他是按着前头留好的半退路,体面地退了半班。
回去之后,方照野只问他一句:
“你是午前就不行,还是午后才紧?”
季生答得很实在。
“近午后。”
“若以后先做前半,我大概能稳。”
这一句,比他硬撑完一整班更有用。
因为它把他真正能做的边界,第一次摸清了。
从那以后,旧潮桥整班差旁边便多了一条新讲法:
初领整班,可带半退签。
不是人人都发。
只给头回领整班的,或旧伤刚过的。
也不是让人仗着有退路便偷懒。
而是承认第一次整班里,本就有人会怕,会慌,会不知道自己撑到哪一截才算硬顶过了头。
你给他一条半退路,他反而更容易把前半班做稳。
没过几日,一个第一次看炭灯沟的女工也带了半退签去上整班。她最后没用,黄昏交班时自己把签撕了,还笑着说:
“原来知道能退,我反倒一整日都没那么慌。”
这句话一出,旁边几个老工都点了点头。
因为很多人真正需要的,并不是一定要退。
而是先知道,自己若真不成了,还有一条不至于当众跌脸的路。
傍晚时,明烛从旧潮桥那头回来,正见桥口木牌边多挂着一个小袋,里头别着两三张半退签。
风一吹,那些窄签轻轻碰着袋口,像很薄的一阵响。
他听着那点响,忽然觉得很多后来才不那么逼人的细致,也不过如此。
不是你非要人第一次整班就像老工一样,一口气顶满。
不是你只会叫人“撑住”,却不肯给他一条撑不住时还能退半步的路。
而是先在他袖里别一张半退签。
让他知道,若午后那口闷真上来了,他并不是除了硬扛和难看之外,再没有别的出路。
后来旧潮桥边那些头回领整班的小工,摸到袖里那张窄签时,心里先稳住的往往不是“我今天一定会退”,而是“我就算真退半班,也不是当场散了”。这层分寸一有,人反倒更容易把前半班做顺。很多后来越做越稳的整班差,也都是先从这条半退路里,把自己的边界摸清了。
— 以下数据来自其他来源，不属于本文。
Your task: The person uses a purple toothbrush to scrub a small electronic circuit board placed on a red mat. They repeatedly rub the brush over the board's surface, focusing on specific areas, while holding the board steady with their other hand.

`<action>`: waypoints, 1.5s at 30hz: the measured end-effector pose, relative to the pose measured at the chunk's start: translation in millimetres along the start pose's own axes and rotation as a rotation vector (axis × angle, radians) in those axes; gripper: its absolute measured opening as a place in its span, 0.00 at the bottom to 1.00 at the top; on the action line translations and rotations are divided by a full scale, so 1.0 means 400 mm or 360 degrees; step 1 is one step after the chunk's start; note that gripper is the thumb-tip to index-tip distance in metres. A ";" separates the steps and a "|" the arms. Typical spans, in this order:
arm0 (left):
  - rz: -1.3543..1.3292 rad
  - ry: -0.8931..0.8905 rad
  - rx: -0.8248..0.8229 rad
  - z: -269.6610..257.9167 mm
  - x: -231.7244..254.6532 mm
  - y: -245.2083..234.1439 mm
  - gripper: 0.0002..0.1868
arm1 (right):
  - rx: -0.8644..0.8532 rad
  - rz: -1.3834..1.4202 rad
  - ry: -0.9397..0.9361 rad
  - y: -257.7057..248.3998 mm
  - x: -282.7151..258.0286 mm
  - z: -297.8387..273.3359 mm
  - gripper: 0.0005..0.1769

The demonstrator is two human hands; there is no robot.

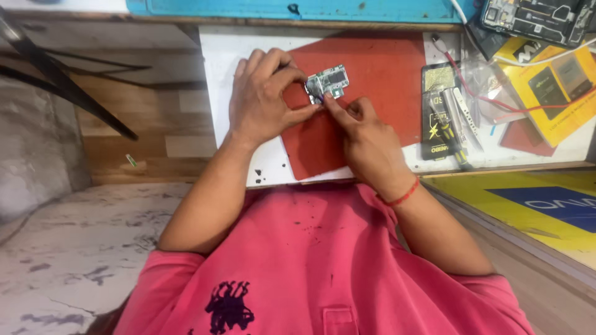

所以半退签最后留下来的,不只是一张小纸,而是一句很实在的话:你若真顶不住,也还能体面地退半步。有人先知道这点,后头很多整班活反而做得更长。
于是半退签虽薄,却很值。它让整班差不再只像一道一下接死的线,也像一条真撑不住时还能退半步、改日再接上的路。